Start of INPUT
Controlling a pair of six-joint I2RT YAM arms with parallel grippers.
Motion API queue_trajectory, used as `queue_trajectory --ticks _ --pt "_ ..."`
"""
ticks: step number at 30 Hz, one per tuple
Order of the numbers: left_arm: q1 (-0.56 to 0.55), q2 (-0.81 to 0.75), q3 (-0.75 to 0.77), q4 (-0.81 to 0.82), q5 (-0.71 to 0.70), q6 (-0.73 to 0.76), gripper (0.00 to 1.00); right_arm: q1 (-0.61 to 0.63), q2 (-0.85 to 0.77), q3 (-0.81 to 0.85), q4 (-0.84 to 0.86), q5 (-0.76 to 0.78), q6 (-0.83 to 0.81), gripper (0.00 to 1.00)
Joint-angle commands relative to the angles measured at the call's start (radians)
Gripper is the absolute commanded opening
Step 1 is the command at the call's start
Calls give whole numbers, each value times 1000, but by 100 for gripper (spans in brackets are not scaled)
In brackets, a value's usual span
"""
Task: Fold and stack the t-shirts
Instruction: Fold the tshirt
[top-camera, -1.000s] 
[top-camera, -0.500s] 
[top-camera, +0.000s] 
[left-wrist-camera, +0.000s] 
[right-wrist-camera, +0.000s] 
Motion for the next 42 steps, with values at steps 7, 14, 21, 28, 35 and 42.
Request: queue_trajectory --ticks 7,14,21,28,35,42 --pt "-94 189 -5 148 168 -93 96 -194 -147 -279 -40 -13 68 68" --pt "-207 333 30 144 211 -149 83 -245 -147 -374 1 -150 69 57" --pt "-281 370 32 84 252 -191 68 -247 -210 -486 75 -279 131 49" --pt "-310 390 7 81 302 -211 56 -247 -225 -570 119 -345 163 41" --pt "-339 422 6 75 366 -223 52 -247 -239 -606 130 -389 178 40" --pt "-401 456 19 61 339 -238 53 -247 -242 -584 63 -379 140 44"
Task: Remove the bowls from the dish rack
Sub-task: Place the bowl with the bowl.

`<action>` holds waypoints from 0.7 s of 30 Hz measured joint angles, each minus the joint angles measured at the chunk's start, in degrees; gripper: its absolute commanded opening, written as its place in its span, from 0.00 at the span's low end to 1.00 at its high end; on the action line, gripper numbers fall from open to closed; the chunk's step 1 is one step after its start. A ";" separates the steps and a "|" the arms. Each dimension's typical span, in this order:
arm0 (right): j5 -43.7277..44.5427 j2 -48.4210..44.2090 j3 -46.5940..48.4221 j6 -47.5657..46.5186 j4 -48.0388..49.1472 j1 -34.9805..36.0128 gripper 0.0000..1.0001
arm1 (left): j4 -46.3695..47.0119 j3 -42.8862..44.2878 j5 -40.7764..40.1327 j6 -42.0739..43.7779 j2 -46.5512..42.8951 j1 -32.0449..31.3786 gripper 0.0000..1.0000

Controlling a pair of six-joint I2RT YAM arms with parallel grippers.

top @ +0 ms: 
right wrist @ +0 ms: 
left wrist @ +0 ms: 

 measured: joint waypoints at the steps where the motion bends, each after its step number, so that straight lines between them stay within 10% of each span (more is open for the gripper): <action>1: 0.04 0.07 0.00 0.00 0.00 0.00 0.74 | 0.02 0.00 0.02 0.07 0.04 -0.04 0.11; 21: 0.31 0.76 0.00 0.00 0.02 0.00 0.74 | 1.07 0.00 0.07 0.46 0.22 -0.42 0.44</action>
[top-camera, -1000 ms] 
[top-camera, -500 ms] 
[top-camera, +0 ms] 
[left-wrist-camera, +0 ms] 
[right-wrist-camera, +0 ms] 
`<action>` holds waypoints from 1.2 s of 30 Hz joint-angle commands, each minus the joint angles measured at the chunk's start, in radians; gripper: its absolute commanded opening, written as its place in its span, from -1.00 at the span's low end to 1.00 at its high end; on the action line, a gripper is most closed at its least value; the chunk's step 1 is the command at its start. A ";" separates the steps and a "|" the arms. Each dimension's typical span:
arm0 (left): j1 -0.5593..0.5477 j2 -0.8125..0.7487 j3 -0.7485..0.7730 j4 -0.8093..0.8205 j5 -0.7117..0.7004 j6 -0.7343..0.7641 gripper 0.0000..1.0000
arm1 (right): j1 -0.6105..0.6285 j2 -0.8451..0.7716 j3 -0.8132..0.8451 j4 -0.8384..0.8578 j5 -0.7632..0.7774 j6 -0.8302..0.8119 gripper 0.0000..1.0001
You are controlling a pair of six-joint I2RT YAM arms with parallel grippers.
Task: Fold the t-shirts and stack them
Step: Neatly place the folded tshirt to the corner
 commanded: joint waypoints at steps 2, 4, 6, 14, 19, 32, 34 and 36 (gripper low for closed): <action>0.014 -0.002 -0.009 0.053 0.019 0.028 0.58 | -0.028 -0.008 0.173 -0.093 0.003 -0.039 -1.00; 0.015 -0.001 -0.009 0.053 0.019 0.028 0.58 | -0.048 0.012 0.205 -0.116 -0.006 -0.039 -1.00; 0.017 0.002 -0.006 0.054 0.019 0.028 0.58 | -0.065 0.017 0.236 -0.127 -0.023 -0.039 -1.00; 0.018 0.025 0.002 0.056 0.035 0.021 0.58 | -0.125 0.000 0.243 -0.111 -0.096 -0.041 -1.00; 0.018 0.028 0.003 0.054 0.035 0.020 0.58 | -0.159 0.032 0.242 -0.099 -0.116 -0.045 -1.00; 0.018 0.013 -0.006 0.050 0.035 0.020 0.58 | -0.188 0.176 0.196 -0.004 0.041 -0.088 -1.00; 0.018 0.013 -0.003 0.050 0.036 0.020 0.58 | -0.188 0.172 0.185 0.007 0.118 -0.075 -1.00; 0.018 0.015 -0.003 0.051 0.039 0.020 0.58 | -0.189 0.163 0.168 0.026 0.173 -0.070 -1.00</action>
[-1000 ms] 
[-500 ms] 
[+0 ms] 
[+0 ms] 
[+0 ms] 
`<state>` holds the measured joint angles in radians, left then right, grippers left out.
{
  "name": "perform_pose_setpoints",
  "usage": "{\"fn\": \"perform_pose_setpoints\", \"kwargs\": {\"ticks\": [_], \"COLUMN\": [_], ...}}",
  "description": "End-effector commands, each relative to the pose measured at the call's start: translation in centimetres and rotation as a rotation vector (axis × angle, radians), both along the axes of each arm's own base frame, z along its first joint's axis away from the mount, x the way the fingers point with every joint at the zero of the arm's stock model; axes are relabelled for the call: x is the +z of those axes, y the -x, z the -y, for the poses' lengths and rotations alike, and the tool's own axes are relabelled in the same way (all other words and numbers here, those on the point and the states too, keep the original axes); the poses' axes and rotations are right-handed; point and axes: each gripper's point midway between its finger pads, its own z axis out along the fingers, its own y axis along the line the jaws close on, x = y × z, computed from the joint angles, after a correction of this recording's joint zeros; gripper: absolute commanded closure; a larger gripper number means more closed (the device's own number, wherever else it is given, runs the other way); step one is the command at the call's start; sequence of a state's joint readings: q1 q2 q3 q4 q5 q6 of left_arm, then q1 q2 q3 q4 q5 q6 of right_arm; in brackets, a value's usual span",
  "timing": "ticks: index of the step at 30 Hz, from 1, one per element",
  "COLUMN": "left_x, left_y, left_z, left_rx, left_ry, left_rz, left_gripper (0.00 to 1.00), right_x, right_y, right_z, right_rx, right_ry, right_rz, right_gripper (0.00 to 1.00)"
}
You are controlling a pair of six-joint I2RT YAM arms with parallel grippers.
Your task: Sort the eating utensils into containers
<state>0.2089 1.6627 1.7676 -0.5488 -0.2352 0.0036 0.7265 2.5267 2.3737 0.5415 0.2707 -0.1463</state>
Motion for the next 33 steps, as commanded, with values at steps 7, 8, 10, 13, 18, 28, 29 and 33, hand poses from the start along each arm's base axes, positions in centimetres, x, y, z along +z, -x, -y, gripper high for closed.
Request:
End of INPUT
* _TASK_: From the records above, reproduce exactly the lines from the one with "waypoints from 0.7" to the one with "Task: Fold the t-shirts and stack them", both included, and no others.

* _WORKED SOLUTION_:
`<action>` holds waypoints from 0.7 s of 30 Hz measured joint angles, each minus the joint angles measured at the chunk's start, in degrees; gripper: its absolute commanded opening, written as its place in its span, from 0.00 at the span's low end to 1.00 at its high end; on the action line, gripper numbers fall from open to closed; the chunk's step 1 is one step after its start. A ";" separates the steps and a "|" the arms. Each dimension's typical span, in this order:
arm0 (right): j5 -43.7277..44.5427 j2 -48.4210..44.2090 j3 -46.5940..48.4221 j6 -47.5657..46.5186 j4 -48.0388..49.1472 j1 -34.9805..36.0128 gripper 0.0000..1.0001
arm1 (left): j4 -46.3695..47.0119 j3 -42.8862..44.2878 j5 -40.7764..40.1327 j6 -42.0739..43.7779 j2 -46.5512..42.8951 j1 -32.0449..31.3786 gripper 0.0000..1.0000

Controlling a pair of six-joint I2RT YAM arms with parallel grippers.

top @ +0 ms: 
right wrist @ +0 ms: 
left wrist @ +0 ms: 

 measured: joint waypoints at the steps where the motion bends, each after its step number, so that straight lines between them stay within 10% of each span (more is open for the gripper): <action>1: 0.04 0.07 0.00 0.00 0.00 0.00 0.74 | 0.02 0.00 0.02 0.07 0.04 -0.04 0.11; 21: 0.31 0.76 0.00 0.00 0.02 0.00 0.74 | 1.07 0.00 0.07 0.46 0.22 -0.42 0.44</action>
[top-camera, -1000 ms] 
[top-camera, -500 ms] 
[top-camera, +0 ms] 
[left-wrist-camera, +0 ms] 
[right-wrist-camera, +0 ms] 
`<action>` holds waypoints from 1.2 s of 30 Hz joint-angle commands, each minus the joint angles measured at the chunk's start, in radians; gripper: its absolute commanded opening, written as its place in its span, from -1.00 at the span's low end to 1.00 at its high end; on the action line, a gripper is most closed at its least value; the chunk's step 1 is the command at its start. A ";" separates the steps and a "|" the arms. Each dimension's typical span:
arm0 (left): j1 -0.5593..0.5477 j2 -0.8125..0.7487 j3 -0.7485..0.7730 j4 -0.8093..0.8205 j5 -0.7117..0.7004 j6 -0.7343..0.7641 gripper 0.0000..1.0000
arm1 (right): j1 -0.6105..0.6285 j2 -0.8451..0.7716 j3 -0.8132..0.8451 j4 -0.8384..0.8578 j5 -0.7632..0.7774 j6 -0.8302..0.8119 gripper 0.0000..1.0001
You are controlling a pair of six-joint I2RT YAM arms with parallel grippers.
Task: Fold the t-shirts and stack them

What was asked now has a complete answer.